Access to Computer Science
and Technology
This year, Cuomo has pledged to launch New York’s largest State investment to expand high quality computer science education by offering teacher support and resources in computer science and technology, especially for the youngest learners, starting as early as kindergarten and creating a continuum through high school. Cuomo proposes a commitment of $6 million a year for the Smart Start program that will provide grants to schools for teacher development in computer science. All schools will be eligible but grants will go to the highest need schools first, according to the administration. Additionally, schools that receive an award will work with their Regional Economic Development Councils to tailor the program to regional businesses or future employers’ needs.

Mentoring
Mentoring, the governor noted, is recognized as a drop-out prevention strategy by the U.S. Department of Education. Cuomo relaunched the State Mentoring program in 2015. In 1984, at the request of her husband, Gov. Mario Cuomo, Mrs. Matilda Raffa Cuomo created and implemented the State Mentoring Program, the nation’s first statewide unique school-based one-to-one mentoring program to prevent school dropout. Today, the program serves 1,766 students in 97 school-based sites across New York.

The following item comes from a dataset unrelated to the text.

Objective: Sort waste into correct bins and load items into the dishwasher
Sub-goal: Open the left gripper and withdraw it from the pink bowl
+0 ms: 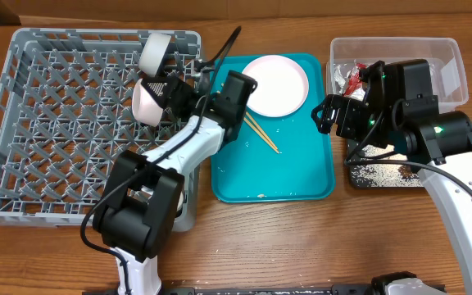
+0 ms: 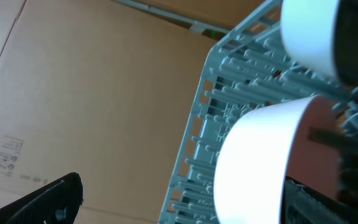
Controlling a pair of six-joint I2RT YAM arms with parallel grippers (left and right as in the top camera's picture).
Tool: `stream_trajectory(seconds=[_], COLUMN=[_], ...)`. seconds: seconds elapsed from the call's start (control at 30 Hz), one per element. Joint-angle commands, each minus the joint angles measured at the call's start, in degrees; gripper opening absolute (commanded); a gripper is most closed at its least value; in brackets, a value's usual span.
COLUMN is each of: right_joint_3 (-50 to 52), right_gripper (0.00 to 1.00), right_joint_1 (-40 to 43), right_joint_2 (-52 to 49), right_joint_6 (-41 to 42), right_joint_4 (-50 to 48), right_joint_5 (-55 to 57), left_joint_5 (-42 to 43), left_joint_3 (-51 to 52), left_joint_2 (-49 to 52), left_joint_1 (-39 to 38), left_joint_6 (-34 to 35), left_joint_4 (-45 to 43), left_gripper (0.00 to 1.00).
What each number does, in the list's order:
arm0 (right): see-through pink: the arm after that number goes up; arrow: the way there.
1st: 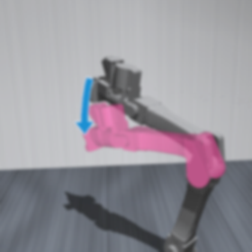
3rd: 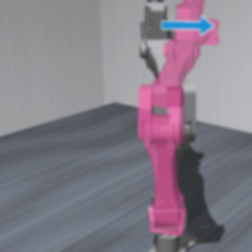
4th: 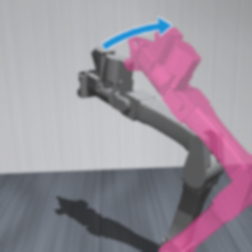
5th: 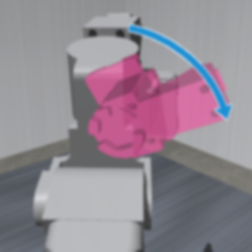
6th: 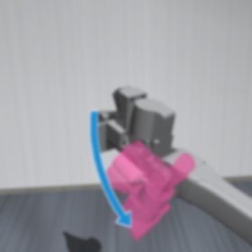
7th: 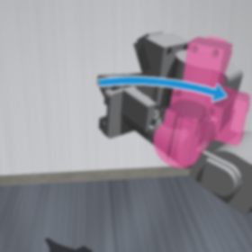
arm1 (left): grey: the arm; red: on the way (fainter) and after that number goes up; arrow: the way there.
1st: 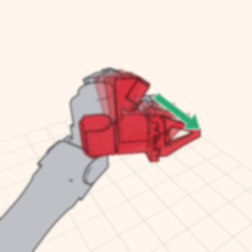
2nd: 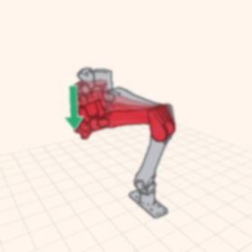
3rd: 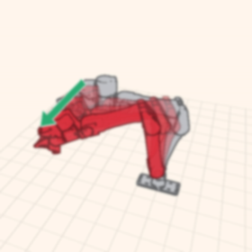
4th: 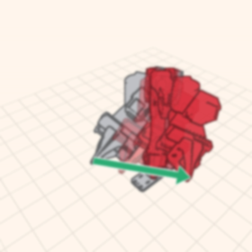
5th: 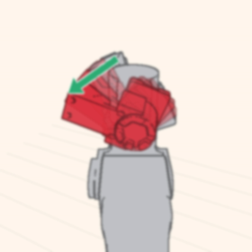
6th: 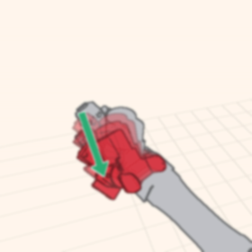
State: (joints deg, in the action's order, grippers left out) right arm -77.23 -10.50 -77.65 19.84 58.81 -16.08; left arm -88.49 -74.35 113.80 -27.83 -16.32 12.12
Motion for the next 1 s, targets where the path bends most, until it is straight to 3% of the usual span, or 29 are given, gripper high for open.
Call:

“If You Can See It You Can Be It”
To encourage more girls to enter “non-traditional” occupations and pursue positions in leadership in all fields, Cuomo announced an “If You Can See It, You Can Be It” campaign. As part of Take Our Daughters to Work Day, born more than 25 years ago in New York, the State will enhance internal programming and partner with top New York companies to give more young girls the opportunity to shadow women leaders in “non-traditional” fields. The State will also work to connect homeless youth, youth in foster care and young people from low-income areas to programming where they live.

Access to Feminine Hygiene
Products in Schools
This year, the governor has pledged to propose legislation requiring school districts to provide free feminine hygiene products, in restrooms, for girls in grades 6 through 12.
Cuomo said that these new proposals demonstrate the State’s “commitment to empowering women throughout their lifetimes, and showing girls that they can do anything.”
Lieutenant Gov. Kathy Hochul, chairwoman of the New York Women’s Suffrage Commission, echoed Cuomo’s sentiment.
“We know women’s lives are shaped by their experiences as girls. To give every girl in New York a great start, our Women’s Agenda will ensure that girls – and boys – learn to distinguish between healthy relationships and abuse and receive age-appropriate, medically-accurate sexual education in the classroom. We will also give girls the tools to become confident, successful women by focusing on mentoring and exposure to non-traditional and high-earning careers,” she said. “The only way to truly change our culture once and for all is to implement changes at every stage of a woman’s life.”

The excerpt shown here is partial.